WHAT THE TASK ASKS: Return the lines below exactly, please, from the one containing "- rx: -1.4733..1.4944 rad" through the last one, both included, and leave out any pictures.

SOURCE MATERIAL:
*** Block opens ***
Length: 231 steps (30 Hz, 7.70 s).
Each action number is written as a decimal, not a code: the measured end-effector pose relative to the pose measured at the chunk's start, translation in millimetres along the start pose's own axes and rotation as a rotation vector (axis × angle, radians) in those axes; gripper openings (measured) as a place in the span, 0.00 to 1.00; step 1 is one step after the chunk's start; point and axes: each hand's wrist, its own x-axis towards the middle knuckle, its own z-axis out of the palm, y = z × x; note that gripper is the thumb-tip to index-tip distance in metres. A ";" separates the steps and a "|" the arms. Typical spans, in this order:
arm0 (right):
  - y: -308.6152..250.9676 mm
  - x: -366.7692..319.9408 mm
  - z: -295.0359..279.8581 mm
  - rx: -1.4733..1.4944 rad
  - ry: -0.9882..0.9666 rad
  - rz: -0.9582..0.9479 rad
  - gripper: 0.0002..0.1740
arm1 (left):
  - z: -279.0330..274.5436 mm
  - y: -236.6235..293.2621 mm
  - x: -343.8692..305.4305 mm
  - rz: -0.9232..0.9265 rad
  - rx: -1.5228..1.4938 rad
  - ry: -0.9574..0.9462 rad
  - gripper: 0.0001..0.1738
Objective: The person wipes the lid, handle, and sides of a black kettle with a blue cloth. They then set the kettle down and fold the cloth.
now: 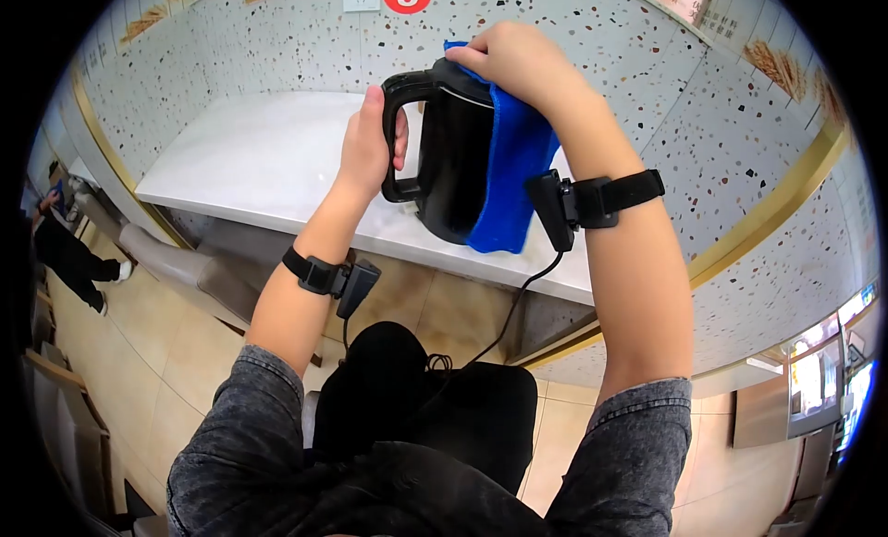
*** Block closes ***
RESPONSE:
  - rx: -1.4733..1.4944 rad
  - ry: -0.9882..0.9666 rad
  - rz: -0.9582..0.9479 rad
  - gripper: 0.0002..0.1740
arm1 (left):
  - z: -279.0330..274.5436 mm
  - y: -236.6235..293.2621 mm
  - x: -343.8692..305.4305 mm
  - rz: -0.9232..0.9265 rad
  - rx: -1.5228..1.4938 rad
  - ry: -0.9574..0.9462 rad
  - gripper: 0.0001..0.1738
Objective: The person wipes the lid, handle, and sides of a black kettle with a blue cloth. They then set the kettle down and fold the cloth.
now: 

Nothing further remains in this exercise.